You don’t close a blog any more than you rip out your driving license when your car’s tank is empty.
The dominant narrative of Twitter is the rise of Twitter, the latest force to displace the mainstream media and roil the world’s information economy. Too bad the real story of the company is one of top-to-bottom incompetence.
I’ll go ahead and say it: I’m going to miss Valleywag.
It was a feature invented at another forgotten startup, spun off into its own venture. The programmer who came up with the idea for Twitter, Jack Dorsey, was named CEO, while Twitter’s better-known backer, Ev Williams, a Webhead who struck it rich by selling Blogger to Google five years ago, dithered about how much he wanted to be involved. […]
With no real hope of making money on its own, Twitter’s best hope is a buyout. But its executives have handled that poorly, too. Dorsey botched talks with Yahoo and then Facebook; he didn’t even tell his own board of directors he was talking to Facebook about a proposed $500 million acquisition. After that, he was fired as CEO and replaced by Williams, but stayed on as chairman, a nominal job which doesn’t require his presence at the Twitter office. One prominent Silicon Valley investor is fuming that Dorsey is still on the payroll at all.
Ooh, that makes sense.
Safari suddenly, systematically takes 100% CPU with no windows open. Rebooted, cleaned up Library folders, no improvement. Wuh?

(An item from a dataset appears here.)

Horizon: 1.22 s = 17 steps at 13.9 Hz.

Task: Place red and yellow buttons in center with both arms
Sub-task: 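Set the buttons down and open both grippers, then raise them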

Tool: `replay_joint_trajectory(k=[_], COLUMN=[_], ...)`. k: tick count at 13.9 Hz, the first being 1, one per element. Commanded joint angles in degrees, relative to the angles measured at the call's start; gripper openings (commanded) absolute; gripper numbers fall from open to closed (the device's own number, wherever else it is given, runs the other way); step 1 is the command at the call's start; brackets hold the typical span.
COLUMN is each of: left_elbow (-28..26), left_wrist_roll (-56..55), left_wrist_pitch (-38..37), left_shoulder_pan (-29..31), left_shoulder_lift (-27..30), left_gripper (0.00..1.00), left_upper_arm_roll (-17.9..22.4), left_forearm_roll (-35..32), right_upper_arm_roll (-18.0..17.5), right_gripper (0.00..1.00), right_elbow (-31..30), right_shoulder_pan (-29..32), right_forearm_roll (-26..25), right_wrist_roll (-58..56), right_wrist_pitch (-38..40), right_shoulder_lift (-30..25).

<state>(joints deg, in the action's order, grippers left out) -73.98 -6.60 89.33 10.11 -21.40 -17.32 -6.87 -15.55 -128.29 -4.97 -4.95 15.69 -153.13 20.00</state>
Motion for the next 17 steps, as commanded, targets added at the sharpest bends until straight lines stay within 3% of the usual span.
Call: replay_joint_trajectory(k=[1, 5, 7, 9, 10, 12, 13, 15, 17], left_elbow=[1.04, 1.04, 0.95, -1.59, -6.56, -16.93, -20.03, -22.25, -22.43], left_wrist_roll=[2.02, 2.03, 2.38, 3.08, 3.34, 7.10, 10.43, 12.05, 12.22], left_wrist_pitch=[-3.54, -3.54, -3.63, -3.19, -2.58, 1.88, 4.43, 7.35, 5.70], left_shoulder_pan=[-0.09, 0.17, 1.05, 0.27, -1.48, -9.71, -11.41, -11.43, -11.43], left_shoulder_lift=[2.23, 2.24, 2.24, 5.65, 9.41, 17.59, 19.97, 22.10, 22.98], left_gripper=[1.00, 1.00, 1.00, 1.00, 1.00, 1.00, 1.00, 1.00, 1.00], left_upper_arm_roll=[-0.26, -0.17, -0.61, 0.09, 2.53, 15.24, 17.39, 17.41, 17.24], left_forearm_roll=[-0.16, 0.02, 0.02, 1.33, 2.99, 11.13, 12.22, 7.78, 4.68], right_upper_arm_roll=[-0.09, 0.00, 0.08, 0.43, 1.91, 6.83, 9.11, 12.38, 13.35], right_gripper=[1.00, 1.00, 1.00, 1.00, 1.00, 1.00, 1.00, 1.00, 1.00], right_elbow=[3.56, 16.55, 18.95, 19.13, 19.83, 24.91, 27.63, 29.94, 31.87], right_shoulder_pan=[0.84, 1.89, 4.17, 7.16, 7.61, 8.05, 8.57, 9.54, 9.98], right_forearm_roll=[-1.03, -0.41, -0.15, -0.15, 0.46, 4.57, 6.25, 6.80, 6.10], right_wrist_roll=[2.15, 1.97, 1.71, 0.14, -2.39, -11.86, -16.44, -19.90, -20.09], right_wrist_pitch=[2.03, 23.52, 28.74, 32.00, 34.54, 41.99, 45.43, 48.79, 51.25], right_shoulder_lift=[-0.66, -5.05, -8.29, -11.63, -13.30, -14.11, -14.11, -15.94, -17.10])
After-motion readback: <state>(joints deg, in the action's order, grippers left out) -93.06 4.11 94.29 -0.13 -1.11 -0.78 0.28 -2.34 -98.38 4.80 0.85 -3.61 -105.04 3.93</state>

Another of those very cool ideas that make you wish screensavers were still useful. Would look good on a Mac mini hooked to your widescreen TV.

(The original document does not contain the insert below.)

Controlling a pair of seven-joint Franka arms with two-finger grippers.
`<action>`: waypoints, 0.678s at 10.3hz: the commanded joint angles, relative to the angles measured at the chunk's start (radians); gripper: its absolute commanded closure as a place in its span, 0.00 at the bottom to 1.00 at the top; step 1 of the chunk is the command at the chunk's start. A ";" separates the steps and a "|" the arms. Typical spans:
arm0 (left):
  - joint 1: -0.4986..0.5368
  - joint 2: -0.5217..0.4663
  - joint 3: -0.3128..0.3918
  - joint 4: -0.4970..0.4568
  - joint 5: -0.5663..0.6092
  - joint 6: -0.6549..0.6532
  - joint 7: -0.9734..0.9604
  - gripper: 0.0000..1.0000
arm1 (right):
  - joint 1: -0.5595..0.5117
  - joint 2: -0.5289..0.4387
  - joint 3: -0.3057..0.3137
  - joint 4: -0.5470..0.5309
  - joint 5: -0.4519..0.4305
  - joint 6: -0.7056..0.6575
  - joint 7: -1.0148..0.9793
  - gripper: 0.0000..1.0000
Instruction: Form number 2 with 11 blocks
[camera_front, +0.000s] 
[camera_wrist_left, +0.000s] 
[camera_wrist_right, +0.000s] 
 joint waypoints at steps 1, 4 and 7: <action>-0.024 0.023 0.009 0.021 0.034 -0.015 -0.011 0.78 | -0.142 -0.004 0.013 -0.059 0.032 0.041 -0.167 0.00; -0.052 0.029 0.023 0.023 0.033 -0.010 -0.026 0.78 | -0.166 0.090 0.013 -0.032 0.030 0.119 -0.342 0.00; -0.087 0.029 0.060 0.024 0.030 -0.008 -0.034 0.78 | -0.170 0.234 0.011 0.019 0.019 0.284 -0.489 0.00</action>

I don’t know why they felt the need to distribute in a .app that installs the screensaver, but somehow it feels a little appropriate for the subject matter. (It’s also the first screensaver I see with a “Delete” button in the System Preferences options panel, and that’s very cool.)
A .tel domain name links to the contact information of businesses, organizations and individuals. Information can include telephone numbers; links to Web sites, including a Facebook or MySpace page; e-mail addresses; instant messaging names, and, if you wish, identities for virtual games like Xbox Live or Second Life. […]

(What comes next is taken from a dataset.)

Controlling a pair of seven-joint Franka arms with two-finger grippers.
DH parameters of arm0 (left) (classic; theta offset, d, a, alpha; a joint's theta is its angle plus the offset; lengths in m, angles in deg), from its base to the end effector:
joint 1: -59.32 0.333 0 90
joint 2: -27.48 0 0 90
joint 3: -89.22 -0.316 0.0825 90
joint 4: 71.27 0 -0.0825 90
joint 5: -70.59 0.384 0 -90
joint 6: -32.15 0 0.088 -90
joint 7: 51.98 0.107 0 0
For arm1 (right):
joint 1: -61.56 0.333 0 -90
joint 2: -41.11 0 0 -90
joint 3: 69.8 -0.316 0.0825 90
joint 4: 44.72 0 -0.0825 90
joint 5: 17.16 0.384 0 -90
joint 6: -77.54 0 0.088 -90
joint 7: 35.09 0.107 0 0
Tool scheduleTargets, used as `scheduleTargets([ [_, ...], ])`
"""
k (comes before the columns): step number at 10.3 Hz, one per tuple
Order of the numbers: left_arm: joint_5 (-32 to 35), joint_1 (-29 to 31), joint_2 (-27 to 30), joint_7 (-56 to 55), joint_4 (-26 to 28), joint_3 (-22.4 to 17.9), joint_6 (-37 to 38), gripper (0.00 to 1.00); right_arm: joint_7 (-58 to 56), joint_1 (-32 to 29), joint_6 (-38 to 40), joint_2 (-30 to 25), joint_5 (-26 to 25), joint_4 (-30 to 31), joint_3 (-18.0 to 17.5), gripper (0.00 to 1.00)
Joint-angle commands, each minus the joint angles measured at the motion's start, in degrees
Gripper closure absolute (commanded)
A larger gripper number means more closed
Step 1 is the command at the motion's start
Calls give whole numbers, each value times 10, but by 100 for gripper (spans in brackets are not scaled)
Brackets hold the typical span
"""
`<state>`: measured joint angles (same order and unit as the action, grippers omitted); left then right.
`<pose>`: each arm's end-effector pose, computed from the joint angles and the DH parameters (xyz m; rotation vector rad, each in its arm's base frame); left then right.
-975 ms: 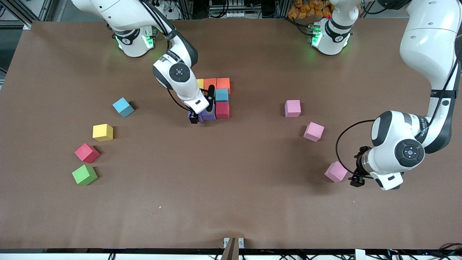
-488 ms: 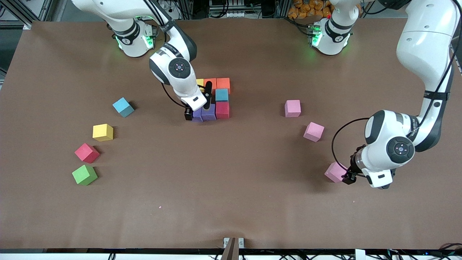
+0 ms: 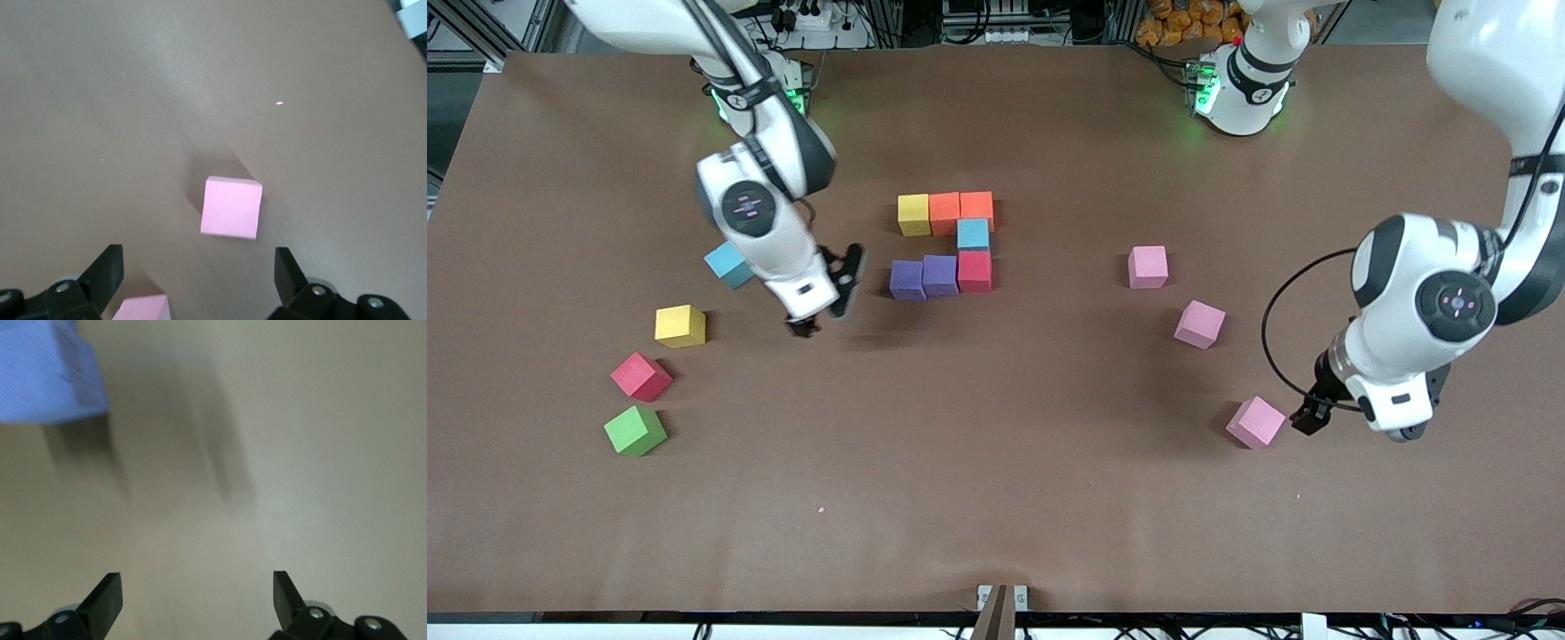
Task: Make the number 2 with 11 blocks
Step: 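Grasp the yellow cube with the right gripper while the left gripper nears pink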
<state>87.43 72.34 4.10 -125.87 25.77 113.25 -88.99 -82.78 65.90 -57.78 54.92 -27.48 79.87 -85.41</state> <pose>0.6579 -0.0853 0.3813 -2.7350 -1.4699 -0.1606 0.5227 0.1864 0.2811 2.4570 1.8782 -0.0836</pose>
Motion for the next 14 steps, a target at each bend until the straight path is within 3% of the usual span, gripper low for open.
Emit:
scheduleTargets([
  [1, -33, 10, 123, 7, 116, 15, 2, 0, -52, -34, 8, -25, -9, 15, 8, 0],
  [3, -51, 9, 173, 8, 157, 15, 10, 0, -207, -55, 8, -79, -8, 78, 8, 0],
  [5, -52, 10, 167, 35, 138, 16, 10, 0, -293, -110, 8, -123, -4, 134, 7, 0],
  [7, -52, 32, 163, 118, 132, 13, 10, 0, -368, -150, -4, -134, -5, 133, 8, 0],
  [10, -52, 61, 141, 227, 115, 12, 11, 0, -380, -197, -55, -120, -33, 131, 14, 0],
  [14, -58, 60, 143, 360, 110, -11, 27, 0, -380, -250, -149, -42, -64, 130, 23, 0],
])
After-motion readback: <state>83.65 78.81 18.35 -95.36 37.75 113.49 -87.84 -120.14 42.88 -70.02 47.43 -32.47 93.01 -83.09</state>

Because the data is stored in the DNS, rather than on a server, when a person updates a phone number or address using their .tel account, it is automatically updated in the address books of their friends who have their .tel information stored on a smartphone or other mobile device.
Wow, that’s clever.
It’s not like there aren’t already lots of services that try to be the reference point for your contact information — Facebook probably being the most successful for consumer-level use — but the idea of subverting DNS domain registration to make Telnic look like the one and only official, reliable place to store your information is a fantastic coup.
I particularly love how they want you to believe that, just because it’s loosely linked to a DNS whois database, the information will magically be updated in everyone’s address books whenever you change it. I finally managed to find out on the website, in annoying slideshow videos, that Telnic offered plug-ins for Outlook, Blackberry and Windows Mobile. Don’t expect .tel domains to ever be handled by Gmail or the iPhone address book, for instance (well, unless your contacts willing to give Telnic their Google or MobileMe password, I guess).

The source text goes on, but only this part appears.